Source:R/Rfunction.R
init_mod_from_count.RdGiven a document-term matrix in triplet form (d, v, c) using 0-based indices, this function initializes the LDA state: - samples initial topic assignments z, - constructs document-topic counts nd, - constructs topic-word counts nw, - computes ndsum, nwsum, and normalized topic proportions X.
Arguments
- count
Integer matrix with 3 columns representing triples (d, v, c), where d and v are 0-based indices.
- K
Integer, number of topics.
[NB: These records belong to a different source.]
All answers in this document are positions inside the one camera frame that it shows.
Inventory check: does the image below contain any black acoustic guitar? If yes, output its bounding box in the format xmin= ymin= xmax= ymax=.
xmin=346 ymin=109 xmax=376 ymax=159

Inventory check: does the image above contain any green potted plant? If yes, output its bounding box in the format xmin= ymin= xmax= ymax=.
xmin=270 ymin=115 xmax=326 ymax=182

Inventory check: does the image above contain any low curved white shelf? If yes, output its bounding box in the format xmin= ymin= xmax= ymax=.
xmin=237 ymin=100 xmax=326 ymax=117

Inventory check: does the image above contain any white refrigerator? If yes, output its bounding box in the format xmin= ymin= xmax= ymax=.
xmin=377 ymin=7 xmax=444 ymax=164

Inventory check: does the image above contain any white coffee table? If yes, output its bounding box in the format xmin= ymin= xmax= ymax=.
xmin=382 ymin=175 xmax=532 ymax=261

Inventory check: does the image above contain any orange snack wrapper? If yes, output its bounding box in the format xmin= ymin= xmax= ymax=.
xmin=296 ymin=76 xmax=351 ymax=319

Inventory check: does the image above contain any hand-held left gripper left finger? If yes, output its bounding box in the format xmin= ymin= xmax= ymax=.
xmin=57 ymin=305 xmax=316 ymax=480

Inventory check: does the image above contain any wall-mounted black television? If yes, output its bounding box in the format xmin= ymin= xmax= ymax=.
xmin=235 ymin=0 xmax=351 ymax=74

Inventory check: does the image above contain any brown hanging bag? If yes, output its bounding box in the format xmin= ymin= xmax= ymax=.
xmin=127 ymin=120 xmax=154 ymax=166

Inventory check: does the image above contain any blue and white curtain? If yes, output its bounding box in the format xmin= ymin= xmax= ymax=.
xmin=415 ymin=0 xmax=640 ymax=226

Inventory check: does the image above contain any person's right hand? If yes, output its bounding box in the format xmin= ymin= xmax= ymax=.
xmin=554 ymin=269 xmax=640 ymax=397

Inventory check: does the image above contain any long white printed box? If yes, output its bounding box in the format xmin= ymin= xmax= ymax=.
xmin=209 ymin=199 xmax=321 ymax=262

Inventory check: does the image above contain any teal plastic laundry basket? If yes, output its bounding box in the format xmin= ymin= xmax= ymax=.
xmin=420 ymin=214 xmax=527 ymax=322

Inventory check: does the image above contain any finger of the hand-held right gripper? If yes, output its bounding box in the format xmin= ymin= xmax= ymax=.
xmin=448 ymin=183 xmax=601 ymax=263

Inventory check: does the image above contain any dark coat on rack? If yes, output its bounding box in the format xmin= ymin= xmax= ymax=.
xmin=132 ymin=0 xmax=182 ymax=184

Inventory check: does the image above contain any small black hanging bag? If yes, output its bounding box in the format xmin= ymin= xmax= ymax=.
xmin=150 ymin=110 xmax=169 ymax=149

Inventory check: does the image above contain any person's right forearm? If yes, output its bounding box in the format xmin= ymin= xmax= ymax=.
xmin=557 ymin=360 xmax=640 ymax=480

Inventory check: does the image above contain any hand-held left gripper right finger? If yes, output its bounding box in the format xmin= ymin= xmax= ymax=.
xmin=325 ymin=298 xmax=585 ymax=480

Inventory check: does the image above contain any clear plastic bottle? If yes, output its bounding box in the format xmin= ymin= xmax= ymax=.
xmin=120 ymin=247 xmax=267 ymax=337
Required if `phi` is NULL. If `phi` is provided, K is inferred from ncol(phi).
- phi
Optional numeric matrix of size V x K specifying per-word topic probabilities used only during initialization.
- seed
Optional integer random seed.
Value
A list with components:
- z
Integer vector (length NZ) of sampled topics, 0-based.
- nd
DxK document-topic count matrix.
- nw
KxV topic-word count matrix.
- ndsum
Integer vector (length D) with row sums of nd.
- nwsum
Integer vector (length K) with row sums of nw.
- X
DxK matrix of normalized topic proportions nd / ndsum.
- D
Number of documents.
- V
Vocabulary size.
- K
Number of topics.
- NZ
Number of non-zero entries (rows in count).